TC13172 and necrostatin inhibit necrosome interaction-induced yeast lethality. Maximal growth rates of yeast bearing (A) empty vectors or (B,C) expression plasmids encoding human wild-type MLKL, RIPK1 and RIPK3^VQVG/AAAA in inducing versus repressing liquid media with different concentrations of indicated small molecule necroptotic inhibitors. Differences in growth rates of yeast in media either without drugs (-) or containing (A,B) 20, 40, 60, 80 or 100 µM of TC13172, NSA, GW806742X, necrostatin, GSK’872 or Dabrafenib; or (C) 4, 8, 12, 16 or 20 µM of TC13172 (increasing concentrations indicated by black triangle) were compared. Graphs present mean ± SEM of three independent assays. The effects of (D) 20 µM TC13172, (E) 100 µM necrostatin or (F) 100 µM GSK’872 on the growth rates of yeast expressing either MLKL, RIPK3, RIPK3^VQVG/AAAA or RIPK1 or co-expression of two or three transgenes were assessed by monitoring the change in absorbance of yeast cultures in inducing and repressing media. The effect of GSK’872 on proliferation and MLKL phosphorylation of yeast bearing various transgenes were assayed (F). Differences in growth rates of untreated versus drug-treated yeast were compared using ANOVAs with Sidak corrections (A–F).
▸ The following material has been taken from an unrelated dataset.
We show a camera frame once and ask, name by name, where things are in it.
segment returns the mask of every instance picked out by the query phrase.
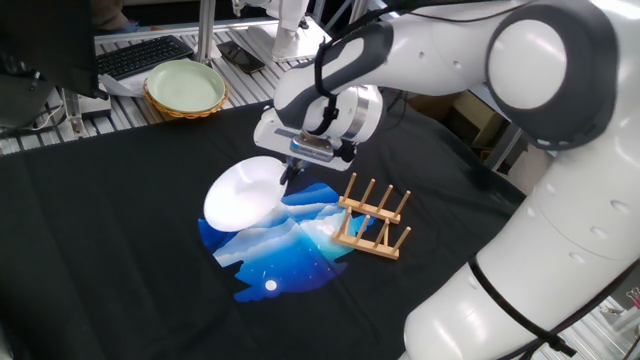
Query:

Graphs present mean ± SEM of three independent assays. *, p < 0.05; **, p < 0.01; ***, p < 0.001; ****, p < 0.0001; ns, not significant.

Figure 5

Viral necroptotic inhibitors reduce necrosome reconstitution-induced yeast lethality. (A,B) The effects of M45 on the growth of yeast in liquid media were analyzed by co-expressing necrosome effector(s) in yeast. Maximal growth rate of yeast bearing expression plasmids encoding human wild-type MLKL, RIPK1 and either RIPK3 (A,C), or RIPK3^VQVG/AAAA (B,D), with and without M45 (A,B) or BAV_Rmil (C,D) in liquid media, were analyzed by monitoring the relative maximal changes in absorbance between yeast cultures in inducing and repressing media. Differences in growth rates of yeast expressing necrosome effectors with or without the viral inhibitors were compared using ANOVAs with Sidak corrections. Data present mean ± SEM of three independent assays. *, p < 0.05; **, p < 0.01; ***, p < 0.001; ****, p < 0.0001 ns, not significant.